Maine Alliance for Road Associations
Calcium Chloride is the glue that preserves the fine particles from blowing away on gravel roads. We lose these fine soils from wind, washouts, lots of traffic and fast drivers, creating a dust bowl. We have a contractor (or 2) in the southern area of Maine if anyone is looking for a contractor. Does anyone have information about limiting it's use near shorelines and well water?
See pages 35 and 36 of the DEP's Gravel Roads Maintenance Manual, available on MARA's Resources page. Note that it says, "Use of these and other chemical treatments, even salt, must be limited or not used at all in areas near water wells and in the shoreland zone. "
thank you. the DEP has some different info on this topic whereas the DOT has some other percentages, so i was curious if anyone has more info. town regulations aka public works also has some info too via the salt/sand distribution near shorelines.
This Dust control thread is 6 months old, but I did not want to start a new one on the same topic.
The gravel/dirt road in my road association used to have calcium chloride applied to it annually in flake or liquid form by one of the members up until ~2013. This cost the road association ~$300-$400 for the purchase of a bulk CaCl (pallet?) each year and labor was provided by the road association member. Since that time the assoc. member has moved away, the road assoc. president changed and CaCl has not been applied in 7 years.
Recently some members have been complaining about dust from the road during the summer months when the road is heavily used and windows are more likely to be open. I would like to explore the current dust control options and costs to provide at the next annual road assoc. meeting this summer.
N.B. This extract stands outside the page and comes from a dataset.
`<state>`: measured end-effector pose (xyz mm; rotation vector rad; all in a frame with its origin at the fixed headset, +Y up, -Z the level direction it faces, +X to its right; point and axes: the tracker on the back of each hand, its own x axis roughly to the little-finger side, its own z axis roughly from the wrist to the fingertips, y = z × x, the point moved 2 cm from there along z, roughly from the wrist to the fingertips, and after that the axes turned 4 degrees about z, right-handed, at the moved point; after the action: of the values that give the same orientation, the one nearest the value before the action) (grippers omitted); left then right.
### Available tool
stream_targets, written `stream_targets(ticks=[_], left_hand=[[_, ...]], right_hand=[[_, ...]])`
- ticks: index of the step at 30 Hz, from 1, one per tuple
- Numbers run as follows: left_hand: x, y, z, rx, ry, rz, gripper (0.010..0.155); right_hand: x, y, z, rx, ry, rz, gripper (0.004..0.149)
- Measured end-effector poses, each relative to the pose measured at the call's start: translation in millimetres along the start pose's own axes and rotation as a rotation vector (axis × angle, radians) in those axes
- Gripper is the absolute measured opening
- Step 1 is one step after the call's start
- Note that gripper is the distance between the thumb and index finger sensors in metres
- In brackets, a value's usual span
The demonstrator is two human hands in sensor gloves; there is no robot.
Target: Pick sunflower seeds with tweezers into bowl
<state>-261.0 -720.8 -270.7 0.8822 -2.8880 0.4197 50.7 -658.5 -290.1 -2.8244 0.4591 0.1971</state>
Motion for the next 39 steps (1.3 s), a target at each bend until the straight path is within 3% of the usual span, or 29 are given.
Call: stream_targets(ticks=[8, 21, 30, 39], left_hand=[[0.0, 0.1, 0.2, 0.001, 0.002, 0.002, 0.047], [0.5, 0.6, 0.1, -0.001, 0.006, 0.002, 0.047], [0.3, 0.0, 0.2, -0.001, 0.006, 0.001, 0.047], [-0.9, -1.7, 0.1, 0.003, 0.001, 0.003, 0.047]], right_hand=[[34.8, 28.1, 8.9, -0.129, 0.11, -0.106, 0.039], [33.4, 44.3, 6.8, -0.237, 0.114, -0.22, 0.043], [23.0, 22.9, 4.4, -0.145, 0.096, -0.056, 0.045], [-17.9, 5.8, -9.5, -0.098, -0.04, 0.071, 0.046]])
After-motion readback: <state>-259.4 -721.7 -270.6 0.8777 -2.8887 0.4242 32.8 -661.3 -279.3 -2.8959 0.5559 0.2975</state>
Question 1: Contractor contacts?
I am looking for contact information for a contractor or two to provide an estimate to apply a dust control measure to private road averaging 16 to 18 ft wide and about 0.6 miles long with some shorter secondary roads. The CaCl was applied to the road in the past during the grading and rolling of the road, typically completed in May and it seemed to effectively suppress dust and even hold the road together (weak salt cement) through the summer season.
Question 2: Alternate Dust control products? availability, use, experience in Maine?
Does anyone have any experience using a dust control products that is non-salt based. Maybe, one that includes a food grade product like vegetable oil or one with polymer binder. There is concern by the association president that CaCl "eats cars". And while CaCl is a salt, it is less corrosive than sodium chloride (rock salt) and it is what is used in the winter brine solutions applied to the road by State DOTs. It seems at odds to complain about dust and then also not consider one application of CaCl when you live in Maine which uses the same product in the winter, and in this case, you live close to saltwater and salt air. However, I would like to explore other available products that are environmentally friendly, even if they cost 2x or 3x more.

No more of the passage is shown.